Maybe, Baldus said, but the cost of those accessories can easily drive the price of a retrofitted VMC into HMC territory. (On average, an HMC costs about $200,000.) Z-axis travel is consumed by the height of a rotary trunnion table and shop floor space is lost with bulky aftermarket pallet changers. These can be lifesavers when choices are limited, but few would argue that bolt-on accessories are as effective as “from the ground up” HMC solutions. 

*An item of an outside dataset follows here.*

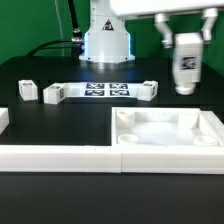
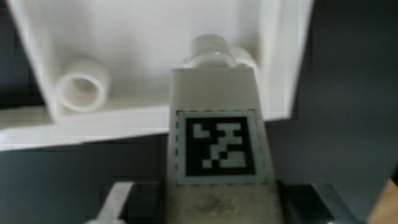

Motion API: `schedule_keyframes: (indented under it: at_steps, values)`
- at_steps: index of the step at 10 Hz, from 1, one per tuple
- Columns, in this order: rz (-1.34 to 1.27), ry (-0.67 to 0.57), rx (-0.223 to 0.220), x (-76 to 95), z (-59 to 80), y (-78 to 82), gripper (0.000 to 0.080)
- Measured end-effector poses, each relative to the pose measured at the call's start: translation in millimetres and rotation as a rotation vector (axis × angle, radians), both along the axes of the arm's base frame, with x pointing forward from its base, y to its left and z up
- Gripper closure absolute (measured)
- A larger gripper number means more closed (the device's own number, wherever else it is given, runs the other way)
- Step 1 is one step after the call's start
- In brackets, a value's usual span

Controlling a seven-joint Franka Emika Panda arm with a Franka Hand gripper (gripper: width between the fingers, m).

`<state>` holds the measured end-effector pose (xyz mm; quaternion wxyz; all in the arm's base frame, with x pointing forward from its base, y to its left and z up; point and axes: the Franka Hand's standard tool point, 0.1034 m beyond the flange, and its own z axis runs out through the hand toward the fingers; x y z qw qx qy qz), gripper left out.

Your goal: Assemble square table

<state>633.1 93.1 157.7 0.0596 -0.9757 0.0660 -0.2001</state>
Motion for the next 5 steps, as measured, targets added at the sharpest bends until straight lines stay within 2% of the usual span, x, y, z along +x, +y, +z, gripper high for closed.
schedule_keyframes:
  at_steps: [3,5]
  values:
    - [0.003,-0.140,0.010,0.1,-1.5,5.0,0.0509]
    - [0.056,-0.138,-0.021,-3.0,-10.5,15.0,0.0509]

“Horizontals also hold more cutting tools,” Baldus said. “Our VMCs are usually limited to 36 stations, whereas horizontals can be equipped with 400-tool magazines, so you won’t run out of tools when adding a pallet pool or linear pallet system. Also, HMCs offer advanced features, such as turn-milling, which combines spindle rotation with interpolation in the X-Y plane to generate ‘turned’ surfaces on milled workpieces. Verticals don’t have that capability.”

A Better Mousetrap

Okuma claims that, compared to VMCs, HMCs deliver 24 hours of additional productivity for every 40-hour workweek—assuming an HMC spindle utilization rate of 85 percent (compared to 25 percent for a VMC) and an hourly shop rate of $125. That adds $156,000 to the annual bottom line, easily enough to cover the cost delta between the two machine 
platforms. 

There’s no argument about HMCs’ benefits from Bernie Otto, KIWA product manager at Methods Machine Tools Inc., Sudbury, Mass. He said greater tool capacity, simpler and more-effective workholding and integrated automation are good reasons to buy a horizontal. Here’s another: improved chip flow. Because the spindle is horizontal, chips can’t accumulate in the work area. Instead they fall down and away from the workpiece, eliminating problems like chip recutting. 

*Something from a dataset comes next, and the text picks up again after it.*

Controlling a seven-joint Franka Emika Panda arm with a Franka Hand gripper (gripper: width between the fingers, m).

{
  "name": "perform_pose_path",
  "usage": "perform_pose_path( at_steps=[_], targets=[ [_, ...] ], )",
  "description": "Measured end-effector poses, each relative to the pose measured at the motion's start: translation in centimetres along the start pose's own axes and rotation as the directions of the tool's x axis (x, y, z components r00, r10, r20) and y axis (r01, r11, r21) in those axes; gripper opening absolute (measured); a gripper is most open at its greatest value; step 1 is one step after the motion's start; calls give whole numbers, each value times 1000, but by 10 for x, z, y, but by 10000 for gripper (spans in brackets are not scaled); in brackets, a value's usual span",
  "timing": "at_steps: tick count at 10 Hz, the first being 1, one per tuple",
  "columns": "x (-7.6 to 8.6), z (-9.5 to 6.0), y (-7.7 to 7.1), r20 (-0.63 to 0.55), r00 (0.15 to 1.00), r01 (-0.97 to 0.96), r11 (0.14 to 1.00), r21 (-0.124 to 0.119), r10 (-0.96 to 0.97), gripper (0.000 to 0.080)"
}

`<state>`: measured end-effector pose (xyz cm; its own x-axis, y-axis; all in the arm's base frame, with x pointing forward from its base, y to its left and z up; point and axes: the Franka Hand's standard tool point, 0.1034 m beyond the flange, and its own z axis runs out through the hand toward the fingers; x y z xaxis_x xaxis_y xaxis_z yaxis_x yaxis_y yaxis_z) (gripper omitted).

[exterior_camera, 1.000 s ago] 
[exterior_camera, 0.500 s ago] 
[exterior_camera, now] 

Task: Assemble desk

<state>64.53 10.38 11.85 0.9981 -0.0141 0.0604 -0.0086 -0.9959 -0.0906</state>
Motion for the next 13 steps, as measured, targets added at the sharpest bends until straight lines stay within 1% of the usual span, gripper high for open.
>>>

“The first question we ask potential customers is what kind of work they’re doing,” Otto said. “If they’re machining a lot of pockets, for example, recutting can cause significant problems on a VMC. In these applications, tool life and part quality is improved due to a horizontal’s better chip flow.”

Otto conceded that some shops are scared off by the higher initial cost of a horizontal, as well as the cost to tool it, but he doesn’t think they should be.

“Compared to 10 or 15 years ago, there’s a lot of off-the-shelf workholding for HMCs. For a 12" pallet machine, you’re probably looking at $6,000 or less for a set of four dual-position vises mounted to a tombstone,” he said. “Yes, you’ll need two of them—one for each pallet—so you’re looking at $12,000 total for the workholding, but that’s actually not a bad price considering the three to four times greater productivity available from a horizontal.”

Investing $12,000 in workholding is enough to give many shop owners heartburn, especially when they’re used to tooling a VMC with a pair of 6" machinist’s vises for less than $1,000. Spending $20,000 or more on the additional toolholders needed for an HMC only exacerbates the heartburn. 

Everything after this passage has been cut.